WELSH light-middle star Liam Williams knows that big things await if he can shine in the homecoming defence of his British and Commonwealth belts against Wembley wildman Gary Corcoran at Cardiff Ice Arena on July 16, writes Glynn Evans.
With the challenger rated fifth with the WBO and Williams listed at 13 by the same organisation, the salivating showdown has an extra incentive for the fierce rivals.
“We’ve both got high rankings with the WBO and both know that the winner of this fight is likely to push on to big things quite soon, early 2017 or possibly even later this year. It could even be next,” says Williams who, like Corcoran, is undefeated in 15 fights.
The 5ft 10in Rhondda hard man will be making a first defence of the British title he collected by wasting Paisley’s Kris Carslaw in just 190 seconds last December, and a second defence of the Commonwealth strap he earned by obliterating Chingford’s Michael Lomax 22 seconds quicker.

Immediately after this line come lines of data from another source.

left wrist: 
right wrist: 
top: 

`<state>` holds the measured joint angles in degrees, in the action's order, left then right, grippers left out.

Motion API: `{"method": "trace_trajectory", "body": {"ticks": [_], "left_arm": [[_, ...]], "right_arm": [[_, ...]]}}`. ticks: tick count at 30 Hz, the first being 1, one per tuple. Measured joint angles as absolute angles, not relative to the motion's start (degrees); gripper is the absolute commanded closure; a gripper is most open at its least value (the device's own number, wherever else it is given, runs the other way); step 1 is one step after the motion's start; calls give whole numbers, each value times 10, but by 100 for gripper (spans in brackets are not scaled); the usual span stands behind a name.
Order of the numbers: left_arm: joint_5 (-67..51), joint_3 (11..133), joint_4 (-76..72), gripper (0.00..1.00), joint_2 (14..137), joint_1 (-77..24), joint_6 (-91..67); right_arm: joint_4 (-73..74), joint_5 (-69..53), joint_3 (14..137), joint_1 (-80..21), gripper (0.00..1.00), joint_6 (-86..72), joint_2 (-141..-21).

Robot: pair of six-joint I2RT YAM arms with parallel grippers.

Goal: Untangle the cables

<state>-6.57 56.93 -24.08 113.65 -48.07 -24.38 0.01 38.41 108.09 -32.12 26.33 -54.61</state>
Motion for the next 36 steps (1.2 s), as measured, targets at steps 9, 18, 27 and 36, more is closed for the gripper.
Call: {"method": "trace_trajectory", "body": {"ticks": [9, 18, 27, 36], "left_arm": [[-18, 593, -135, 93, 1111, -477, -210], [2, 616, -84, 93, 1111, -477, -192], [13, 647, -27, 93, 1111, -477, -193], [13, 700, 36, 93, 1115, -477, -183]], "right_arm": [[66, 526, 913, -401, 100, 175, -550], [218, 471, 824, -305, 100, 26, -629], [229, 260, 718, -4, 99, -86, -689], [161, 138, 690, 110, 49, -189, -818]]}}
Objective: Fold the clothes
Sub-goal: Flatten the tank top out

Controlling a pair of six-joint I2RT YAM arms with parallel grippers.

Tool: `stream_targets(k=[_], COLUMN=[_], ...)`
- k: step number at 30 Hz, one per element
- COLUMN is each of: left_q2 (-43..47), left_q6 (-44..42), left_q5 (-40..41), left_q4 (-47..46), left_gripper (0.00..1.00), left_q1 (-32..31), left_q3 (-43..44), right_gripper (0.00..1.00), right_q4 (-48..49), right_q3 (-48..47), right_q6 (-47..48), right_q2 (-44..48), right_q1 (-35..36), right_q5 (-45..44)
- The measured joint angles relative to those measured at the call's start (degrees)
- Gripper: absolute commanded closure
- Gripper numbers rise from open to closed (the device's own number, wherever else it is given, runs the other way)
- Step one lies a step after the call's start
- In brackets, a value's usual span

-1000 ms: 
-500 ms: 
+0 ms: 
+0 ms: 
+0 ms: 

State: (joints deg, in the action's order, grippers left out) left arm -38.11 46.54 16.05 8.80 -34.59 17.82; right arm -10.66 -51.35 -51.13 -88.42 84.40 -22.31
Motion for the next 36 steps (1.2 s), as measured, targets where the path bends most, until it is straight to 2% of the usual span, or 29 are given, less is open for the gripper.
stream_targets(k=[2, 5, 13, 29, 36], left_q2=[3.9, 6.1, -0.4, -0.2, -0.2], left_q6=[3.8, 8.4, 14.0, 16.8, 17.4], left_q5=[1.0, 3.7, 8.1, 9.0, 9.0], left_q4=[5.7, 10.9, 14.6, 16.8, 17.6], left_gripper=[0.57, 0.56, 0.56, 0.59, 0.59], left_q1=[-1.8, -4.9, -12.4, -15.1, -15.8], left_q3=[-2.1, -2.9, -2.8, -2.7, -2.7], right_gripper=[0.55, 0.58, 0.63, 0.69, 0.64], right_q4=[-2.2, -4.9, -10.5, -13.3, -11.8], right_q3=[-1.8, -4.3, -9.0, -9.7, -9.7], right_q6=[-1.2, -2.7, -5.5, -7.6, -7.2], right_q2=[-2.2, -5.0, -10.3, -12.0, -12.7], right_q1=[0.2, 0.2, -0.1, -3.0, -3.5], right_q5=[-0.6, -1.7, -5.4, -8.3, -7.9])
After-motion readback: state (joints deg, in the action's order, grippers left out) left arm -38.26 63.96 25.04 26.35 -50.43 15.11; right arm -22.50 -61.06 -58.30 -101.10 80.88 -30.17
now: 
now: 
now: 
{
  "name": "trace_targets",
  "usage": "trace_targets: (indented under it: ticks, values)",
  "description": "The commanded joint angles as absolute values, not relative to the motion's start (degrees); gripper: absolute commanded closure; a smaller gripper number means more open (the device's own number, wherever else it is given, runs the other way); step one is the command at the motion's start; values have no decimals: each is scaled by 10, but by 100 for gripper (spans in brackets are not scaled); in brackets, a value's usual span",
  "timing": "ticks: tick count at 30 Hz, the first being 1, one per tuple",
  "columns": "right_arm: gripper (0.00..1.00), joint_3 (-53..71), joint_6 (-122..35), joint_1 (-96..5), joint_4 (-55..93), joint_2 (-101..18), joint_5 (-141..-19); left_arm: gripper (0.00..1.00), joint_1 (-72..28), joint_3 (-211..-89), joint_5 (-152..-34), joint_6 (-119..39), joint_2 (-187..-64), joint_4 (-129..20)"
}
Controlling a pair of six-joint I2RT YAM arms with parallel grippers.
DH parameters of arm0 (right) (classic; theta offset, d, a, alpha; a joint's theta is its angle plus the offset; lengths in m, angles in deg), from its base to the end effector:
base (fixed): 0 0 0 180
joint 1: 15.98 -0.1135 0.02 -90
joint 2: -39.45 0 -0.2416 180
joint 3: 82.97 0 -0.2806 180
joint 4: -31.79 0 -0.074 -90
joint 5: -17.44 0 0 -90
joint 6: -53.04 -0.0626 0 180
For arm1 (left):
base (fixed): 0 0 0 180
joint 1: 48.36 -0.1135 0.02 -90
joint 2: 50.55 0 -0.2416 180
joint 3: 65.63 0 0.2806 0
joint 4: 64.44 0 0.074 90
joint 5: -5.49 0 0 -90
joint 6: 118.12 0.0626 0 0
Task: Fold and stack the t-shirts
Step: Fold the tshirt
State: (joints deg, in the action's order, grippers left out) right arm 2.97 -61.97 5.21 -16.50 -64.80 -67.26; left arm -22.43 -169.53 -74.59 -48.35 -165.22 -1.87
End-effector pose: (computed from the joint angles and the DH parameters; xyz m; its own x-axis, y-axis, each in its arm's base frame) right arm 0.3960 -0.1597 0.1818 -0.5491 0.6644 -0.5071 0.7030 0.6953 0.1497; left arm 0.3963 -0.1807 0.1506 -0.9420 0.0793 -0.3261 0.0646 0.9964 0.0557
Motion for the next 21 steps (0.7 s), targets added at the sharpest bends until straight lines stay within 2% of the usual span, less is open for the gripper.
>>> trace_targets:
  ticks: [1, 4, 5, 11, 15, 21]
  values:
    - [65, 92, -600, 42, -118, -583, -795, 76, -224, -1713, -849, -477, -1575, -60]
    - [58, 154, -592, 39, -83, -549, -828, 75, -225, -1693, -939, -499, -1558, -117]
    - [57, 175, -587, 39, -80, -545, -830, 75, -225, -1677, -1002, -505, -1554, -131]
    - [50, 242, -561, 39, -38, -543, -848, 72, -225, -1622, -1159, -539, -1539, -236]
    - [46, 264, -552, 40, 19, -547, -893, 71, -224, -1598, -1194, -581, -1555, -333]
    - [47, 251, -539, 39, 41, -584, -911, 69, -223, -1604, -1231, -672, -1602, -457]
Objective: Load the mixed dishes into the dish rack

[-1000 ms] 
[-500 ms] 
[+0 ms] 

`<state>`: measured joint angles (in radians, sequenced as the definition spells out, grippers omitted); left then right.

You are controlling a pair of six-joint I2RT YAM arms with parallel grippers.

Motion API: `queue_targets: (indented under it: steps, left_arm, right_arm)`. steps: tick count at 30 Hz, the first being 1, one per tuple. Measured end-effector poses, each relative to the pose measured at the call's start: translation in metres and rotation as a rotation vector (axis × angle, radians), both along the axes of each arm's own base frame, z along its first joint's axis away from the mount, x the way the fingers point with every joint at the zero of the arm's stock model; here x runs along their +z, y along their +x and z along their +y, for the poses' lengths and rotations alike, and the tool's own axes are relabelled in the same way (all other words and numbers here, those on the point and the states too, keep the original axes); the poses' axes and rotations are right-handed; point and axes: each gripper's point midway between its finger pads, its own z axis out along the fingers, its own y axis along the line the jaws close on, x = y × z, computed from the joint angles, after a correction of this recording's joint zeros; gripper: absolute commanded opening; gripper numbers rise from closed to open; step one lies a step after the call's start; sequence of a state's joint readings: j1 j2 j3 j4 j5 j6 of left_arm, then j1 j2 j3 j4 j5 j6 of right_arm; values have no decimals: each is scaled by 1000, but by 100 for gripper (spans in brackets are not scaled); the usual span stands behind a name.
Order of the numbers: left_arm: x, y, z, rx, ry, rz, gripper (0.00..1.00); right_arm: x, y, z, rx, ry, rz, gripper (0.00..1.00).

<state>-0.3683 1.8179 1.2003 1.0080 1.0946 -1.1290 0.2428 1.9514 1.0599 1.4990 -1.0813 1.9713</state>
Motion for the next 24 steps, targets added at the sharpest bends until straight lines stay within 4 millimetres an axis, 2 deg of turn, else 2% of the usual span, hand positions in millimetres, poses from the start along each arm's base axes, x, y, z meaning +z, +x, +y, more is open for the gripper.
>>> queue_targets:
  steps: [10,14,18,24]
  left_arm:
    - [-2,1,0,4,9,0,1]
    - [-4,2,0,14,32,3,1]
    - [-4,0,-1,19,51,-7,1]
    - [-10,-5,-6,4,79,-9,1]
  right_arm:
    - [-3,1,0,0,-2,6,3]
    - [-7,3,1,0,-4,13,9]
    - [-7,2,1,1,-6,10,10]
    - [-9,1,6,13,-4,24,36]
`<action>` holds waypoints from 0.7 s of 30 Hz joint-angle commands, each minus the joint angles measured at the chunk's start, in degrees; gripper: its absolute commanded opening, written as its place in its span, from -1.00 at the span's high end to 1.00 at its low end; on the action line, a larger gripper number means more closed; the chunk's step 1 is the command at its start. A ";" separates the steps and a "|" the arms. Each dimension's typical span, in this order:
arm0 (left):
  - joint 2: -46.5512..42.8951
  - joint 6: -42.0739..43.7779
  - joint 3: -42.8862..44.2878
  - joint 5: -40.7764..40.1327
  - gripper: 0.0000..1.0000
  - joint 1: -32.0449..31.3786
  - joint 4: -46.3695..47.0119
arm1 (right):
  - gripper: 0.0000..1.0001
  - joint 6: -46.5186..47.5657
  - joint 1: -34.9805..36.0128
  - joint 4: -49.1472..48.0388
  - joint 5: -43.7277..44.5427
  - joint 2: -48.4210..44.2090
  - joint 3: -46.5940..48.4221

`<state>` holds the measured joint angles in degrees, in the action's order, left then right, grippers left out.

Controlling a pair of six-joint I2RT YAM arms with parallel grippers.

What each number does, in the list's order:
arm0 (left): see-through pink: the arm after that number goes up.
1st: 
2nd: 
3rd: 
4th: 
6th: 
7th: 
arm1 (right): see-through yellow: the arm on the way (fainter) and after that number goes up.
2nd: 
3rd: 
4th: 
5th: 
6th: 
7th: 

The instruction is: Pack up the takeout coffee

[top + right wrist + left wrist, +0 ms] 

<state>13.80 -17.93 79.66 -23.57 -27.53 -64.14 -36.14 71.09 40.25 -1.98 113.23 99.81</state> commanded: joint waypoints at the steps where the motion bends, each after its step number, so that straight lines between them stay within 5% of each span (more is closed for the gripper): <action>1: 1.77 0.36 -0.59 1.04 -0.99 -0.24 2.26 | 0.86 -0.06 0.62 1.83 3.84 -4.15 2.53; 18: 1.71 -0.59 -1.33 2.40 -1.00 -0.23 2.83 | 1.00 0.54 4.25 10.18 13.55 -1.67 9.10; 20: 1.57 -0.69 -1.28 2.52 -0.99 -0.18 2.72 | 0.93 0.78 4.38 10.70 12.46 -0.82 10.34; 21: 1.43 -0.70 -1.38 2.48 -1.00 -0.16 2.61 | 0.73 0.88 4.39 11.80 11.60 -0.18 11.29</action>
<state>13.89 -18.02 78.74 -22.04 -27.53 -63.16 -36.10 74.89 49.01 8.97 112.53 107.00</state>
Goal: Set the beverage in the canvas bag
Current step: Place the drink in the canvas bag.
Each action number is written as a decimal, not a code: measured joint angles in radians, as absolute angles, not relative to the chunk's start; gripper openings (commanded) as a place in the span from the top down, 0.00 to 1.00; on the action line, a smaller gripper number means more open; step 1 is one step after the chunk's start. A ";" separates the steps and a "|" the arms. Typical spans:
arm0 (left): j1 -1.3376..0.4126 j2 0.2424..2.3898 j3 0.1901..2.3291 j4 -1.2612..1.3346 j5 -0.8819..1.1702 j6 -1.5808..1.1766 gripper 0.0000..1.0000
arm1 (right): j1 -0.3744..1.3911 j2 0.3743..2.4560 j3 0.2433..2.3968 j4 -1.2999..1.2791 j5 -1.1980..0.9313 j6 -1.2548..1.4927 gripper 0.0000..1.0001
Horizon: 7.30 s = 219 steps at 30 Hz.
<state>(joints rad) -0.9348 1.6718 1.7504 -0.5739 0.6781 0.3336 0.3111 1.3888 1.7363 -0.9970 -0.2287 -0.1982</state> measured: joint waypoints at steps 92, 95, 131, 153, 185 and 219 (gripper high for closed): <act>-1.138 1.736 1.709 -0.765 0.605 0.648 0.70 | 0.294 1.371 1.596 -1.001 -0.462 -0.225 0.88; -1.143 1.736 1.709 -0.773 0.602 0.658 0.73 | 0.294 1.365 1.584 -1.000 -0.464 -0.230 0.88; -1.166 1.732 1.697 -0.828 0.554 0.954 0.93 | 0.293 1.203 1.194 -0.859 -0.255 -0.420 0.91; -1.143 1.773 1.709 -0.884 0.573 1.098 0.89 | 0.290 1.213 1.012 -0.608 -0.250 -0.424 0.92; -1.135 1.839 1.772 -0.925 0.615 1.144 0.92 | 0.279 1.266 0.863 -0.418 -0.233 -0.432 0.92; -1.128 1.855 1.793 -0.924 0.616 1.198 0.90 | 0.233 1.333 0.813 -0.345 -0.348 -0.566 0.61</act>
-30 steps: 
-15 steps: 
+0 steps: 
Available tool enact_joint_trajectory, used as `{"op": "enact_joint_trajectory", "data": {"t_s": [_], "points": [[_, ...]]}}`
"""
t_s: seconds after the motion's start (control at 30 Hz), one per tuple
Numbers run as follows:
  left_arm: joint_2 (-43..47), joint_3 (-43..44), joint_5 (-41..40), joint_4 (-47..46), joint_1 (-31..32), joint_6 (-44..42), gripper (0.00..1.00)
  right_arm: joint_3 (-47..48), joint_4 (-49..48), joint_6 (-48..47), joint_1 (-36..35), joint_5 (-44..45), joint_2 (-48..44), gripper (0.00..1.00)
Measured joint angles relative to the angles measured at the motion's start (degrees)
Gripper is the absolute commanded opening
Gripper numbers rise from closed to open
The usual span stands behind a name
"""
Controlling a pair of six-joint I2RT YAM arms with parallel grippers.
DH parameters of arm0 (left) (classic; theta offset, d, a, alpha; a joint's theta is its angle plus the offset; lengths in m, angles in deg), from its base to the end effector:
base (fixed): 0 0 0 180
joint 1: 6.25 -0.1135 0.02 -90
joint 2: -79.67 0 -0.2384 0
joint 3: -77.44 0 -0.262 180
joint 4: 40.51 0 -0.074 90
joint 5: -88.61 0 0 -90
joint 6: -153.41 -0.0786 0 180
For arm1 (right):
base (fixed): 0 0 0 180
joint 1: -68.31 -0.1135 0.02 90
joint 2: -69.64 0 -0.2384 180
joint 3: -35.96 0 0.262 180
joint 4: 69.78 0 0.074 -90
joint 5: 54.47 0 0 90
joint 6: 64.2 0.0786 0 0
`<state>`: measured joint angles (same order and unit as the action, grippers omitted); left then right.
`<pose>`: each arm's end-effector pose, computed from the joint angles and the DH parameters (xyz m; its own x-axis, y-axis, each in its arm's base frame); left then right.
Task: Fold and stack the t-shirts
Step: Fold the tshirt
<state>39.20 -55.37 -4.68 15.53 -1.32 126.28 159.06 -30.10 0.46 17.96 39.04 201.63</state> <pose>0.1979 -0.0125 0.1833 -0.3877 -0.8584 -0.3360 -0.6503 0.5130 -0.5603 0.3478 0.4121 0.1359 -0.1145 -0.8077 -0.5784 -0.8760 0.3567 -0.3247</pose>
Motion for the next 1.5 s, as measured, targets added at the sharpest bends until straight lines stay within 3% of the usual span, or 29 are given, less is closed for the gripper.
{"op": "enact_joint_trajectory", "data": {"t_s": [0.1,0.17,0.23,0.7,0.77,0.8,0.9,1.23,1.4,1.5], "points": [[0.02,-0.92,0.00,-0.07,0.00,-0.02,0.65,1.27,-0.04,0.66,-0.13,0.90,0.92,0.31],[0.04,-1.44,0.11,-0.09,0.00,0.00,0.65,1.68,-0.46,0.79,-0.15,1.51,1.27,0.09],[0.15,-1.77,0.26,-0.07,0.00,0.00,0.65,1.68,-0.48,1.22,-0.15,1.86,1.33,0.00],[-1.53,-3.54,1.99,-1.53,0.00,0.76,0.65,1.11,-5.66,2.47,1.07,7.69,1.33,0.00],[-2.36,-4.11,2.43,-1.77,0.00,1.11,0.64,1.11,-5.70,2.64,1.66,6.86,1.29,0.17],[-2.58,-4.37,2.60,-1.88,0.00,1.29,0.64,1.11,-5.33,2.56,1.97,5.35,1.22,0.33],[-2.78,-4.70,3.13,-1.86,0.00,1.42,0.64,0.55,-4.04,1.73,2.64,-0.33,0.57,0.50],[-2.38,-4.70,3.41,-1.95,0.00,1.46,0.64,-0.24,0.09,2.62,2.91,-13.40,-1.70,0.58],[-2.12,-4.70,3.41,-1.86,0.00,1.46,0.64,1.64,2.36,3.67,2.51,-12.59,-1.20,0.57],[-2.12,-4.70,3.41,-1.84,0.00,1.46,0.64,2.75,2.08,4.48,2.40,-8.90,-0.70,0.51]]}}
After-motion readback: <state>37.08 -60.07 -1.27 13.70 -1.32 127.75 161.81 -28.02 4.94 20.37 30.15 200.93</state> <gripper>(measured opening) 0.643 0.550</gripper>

“Earning a Lonsdale Belt outright is a good achievement but I’d not let it hold me back if I was offered a European or world title fight,” claims the mallet-fisted boxer who has stopped six straight.
“After I destroy Corcoran, there’s plenty of other worthy contenders to my belts such as Danny Butler, Jimmy Kelly, Nav [Mansouri], and Ahmet Patterson. I’ve no issue fighting any of those because I believe I’m better than all of them. I’m happy to face whoever the fans think will give them an exciting fight. Patterson and Kelly are probably the two who stand out and I rate both.
“If I’m honest, I’ve not seen much of [reigning European king] Cedric Vitu. I tend not to waste time looking at other fighters until matches are actually made but I’d love that belt.”
Still only 24, the pride of Clydach Vale has plenty of time to fulfil his dream of world domination. However, a brace of surgeries to re-construct his nuclear right hand – which brought 13 months dormancy in 2014-15 – has alerted him that he might not enjoy the longest of careers.
“The hand doesn’t look too clever but it’s manageable,” he concedes. “Obviously I need to take great care to bandage it thoroughly for training and sparring. After a particularly hard session, I’ll bathe it in ice and do some hand stretches. It’s fine at the moment and doesn’t affect my mindset at all. I don’t consciously try to finish fights quicker and I’m not cautious about throwing it either.
“I didn’t need to take much of a break after my last fight four weeks ago [a routine three round demolition on Argentine import Gustavo Sanchez] but, as my fights become harder, I’ll probably require longer rests between fights. Realistically, it probably will shorten my career slightly so I better get a move on.”
First Williams must hurdle dangerman Corcoran and he’ll certainly not struggle for motivation. The pair have engaged in a Twitter war and came perilously close to fisticuffs at a prickly press conference in Cardiff recently. Add the incentive of showcasing his wares before a Welsh audience for the first time in almost three years, plus the responsibility of providing the best possible future for daughter Myla who arrived in February, and you’re left with a maniac on a mission.
“I don’t think I’ve ever been more up for it,” he concedes.
And while manager-trainer Gary Lockett – one of the most astute rising fight faces in Britain – will pull tightly on the reins as Williams completes his ring education, the clamour for world title action could prove irresistible if the Welsh warlord dispatches Corcoran in the manner he is predicting.
Already he is eyeing the global champions.
“Though I expect Liam Smith will lose his WBO title against ‘Canelo’ [Alvarez] in America later this year, I expect him to surprise a few people and give a very good account of himself. ‘Canelo’ is very exciting but I’d love a crack at him,” he assesses.
“[WBA boss Erislandy] Lara’s not only a big, awkward southpaw but also a real quality technician, an outstanding champion.
“Both the [Charlo] twins are fantastic all round fighters and they’d both prove very tough fights for a world title challenge but with the right physical and mental preparation, they’re titles I could win and defend for a long time.
“If any single one of them was offered I’d accept immediately. A world title opportunity would mean so much to me.”